Kantele: Finland musical instrument

A kantele is a traditional plucked string musical instrument of the dulcimer and the zither family. The musical instrument is a native of ...

A kantele is a traditional plucked string musical instrument of the dulcimer and the zither family. The musical instrument is a native of Finland and Karelia. Relatives of the musical instrument can be found all; through the world, including Estonian kannel, Mari kusle, Russian gusli, Latvian kokle and Lithuanian kankles. These musical instruments together make up the family that is known as the Baltic psalteries. Kantele is also analopgous to the ancient Asia musical instrument like the guzheng of China and koto of Japan.

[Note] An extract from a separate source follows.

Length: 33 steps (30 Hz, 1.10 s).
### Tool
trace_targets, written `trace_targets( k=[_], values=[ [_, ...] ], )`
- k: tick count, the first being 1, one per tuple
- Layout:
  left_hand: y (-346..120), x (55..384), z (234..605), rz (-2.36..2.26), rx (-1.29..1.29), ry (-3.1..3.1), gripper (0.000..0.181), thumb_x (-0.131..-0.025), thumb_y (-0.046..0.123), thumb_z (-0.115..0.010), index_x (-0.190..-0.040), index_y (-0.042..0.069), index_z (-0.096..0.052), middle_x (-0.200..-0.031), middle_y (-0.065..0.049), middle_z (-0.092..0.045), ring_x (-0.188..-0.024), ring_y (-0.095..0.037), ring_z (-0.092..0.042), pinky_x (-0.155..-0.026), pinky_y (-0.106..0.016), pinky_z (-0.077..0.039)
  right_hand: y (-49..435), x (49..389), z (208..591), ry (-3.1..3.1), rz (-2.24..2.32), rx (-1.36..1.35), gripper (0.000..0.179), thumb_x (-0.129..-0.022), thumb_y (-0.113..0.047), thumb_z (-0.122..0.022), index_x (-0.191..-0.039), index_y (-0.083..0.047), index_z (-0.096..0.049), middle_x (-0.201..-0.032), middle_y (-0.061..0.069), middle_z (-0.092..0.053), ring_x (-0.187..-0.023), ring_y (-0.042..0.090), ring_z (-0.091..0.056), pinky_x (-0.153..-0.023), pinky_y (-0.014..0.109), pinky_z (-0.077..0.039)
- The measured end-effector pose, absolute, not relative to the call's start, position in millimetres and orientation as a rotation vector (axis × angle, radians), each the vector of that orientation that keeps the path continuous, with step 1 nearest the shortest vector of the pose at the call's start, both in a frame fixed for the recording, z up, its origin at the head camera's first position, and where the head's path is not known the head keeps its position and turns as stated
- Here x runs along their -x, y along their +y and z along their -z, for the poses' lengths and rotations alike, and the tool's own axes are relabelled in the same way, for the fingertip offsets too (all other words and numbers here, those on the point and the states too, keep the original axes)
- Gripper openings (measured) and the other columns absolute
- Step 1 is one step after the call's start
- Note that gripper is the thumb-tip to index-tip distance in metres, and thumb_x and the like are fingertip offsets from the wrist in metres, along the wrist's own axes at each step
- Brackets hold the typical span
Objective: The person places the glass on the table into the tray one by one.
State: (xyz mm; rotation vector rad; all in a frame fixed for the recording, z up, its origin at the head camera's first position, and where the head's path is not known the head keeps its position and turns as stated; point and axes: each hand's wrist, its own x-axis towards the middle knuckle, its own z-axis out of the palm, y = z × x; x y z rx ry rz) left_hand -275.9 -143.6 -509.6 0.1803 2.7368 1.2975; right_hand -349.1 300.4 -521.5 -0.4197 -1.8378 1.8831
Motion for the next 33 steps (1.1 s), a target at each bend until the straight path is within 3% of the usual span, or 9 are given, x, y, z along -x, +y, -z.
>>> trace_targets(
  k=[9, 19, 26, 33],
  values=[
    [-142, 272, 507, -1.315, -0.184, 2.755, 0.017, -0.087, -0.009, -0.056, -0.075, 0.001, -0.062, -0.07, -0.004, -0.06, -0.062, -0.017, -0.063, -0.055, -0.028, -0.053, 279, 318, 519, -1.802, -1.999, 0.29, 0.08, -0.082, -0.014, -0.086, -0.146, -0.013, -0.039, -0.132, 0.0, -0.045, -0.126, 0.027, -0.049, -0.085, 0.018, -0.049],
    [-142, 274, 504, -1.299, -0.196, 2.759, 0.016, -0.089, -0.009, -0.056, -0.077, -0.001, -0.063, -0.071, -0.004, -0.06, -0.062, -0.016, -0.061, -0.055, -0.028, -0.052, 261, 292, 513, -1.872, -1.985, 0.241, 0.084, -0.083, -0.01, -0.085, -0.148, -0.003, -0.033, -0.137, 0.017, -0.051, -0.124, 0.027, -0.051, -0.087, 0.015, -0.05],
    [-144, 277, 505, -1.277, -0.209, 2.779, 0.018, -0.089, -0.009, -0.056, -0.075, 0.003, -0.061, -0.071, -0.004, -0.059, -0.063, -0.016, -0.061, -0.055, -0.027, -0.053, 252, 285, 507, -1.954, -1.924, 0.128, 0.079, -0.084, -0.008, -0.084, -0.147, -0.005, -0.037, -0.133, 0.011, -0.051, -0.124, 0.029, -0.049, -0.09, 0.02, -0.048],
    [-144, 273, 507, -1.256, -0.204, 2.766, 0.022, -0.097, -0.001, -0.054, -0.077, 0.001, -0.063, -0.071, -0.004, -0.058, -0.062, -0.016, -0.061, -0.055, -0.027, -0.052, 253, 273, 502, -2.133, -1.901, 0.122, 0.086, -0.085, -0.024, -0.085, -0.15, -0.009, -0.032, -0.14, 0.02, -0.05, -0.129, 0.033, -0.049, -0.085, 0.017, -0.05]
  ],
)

source: melodiasoitin.co.uk
The oldest form of this musical instrument have about five or six horse hair strings and a wooden body that is carved from one piece; more modern musical instruments have metal strings and usually a body that is produced from many pieces. The traditional version of the kantele does not have either nut or bridge. Although it is not acoustically organized, this construction is part of the characteristic sound of the instrument.
Modern version of the instrument with 15 or fewer strings are commonly more closely modeled on traditional shapes and form a category of musical instrument that is called small kantele, in comparison to the contemporary concert kantele. The modern concert version of the instrument can have about 40 strings on it. The playing position of the musical instrument and the small kantele are reversed; to perform the small version, the widest low pitched strings are farthest away from the instrument’s body, whereas to a concert version of the instrument, this side of the instrument is nearest and the short high pitched strings farthest away from the body. The concert version of the musical instrument have a switch mechanism for making sharps and flats, an innovation built and introduced by Paul Salminem in the 1920s.
The kantele has a characteristic sound that is like that of the bell. The Finnish version of the musical instrument commonly has a diatonic tuning, though small kantele with about five to fifteen strings are usually tuned to a gapped mode missing a seventh and with the lowest pitched strings of the instrument tuned to a 4th below the tonic as a drone. Players of the kantele hold the instrument on their lap or on a small table. There are two main ways of playing the musical instrument; either plucking the instrument with the fingers of the hand or strumming unstopped strings.

In Finland’s national epic, Kalevala, the mage Väinämöinen makes the first version of the kantele from the jawbone of a giant pike and a few hairs that is from Hiisi’s stallion. The music produced from the instrument draws the attention of all the forest creatures near to wonder at the beauty of the music.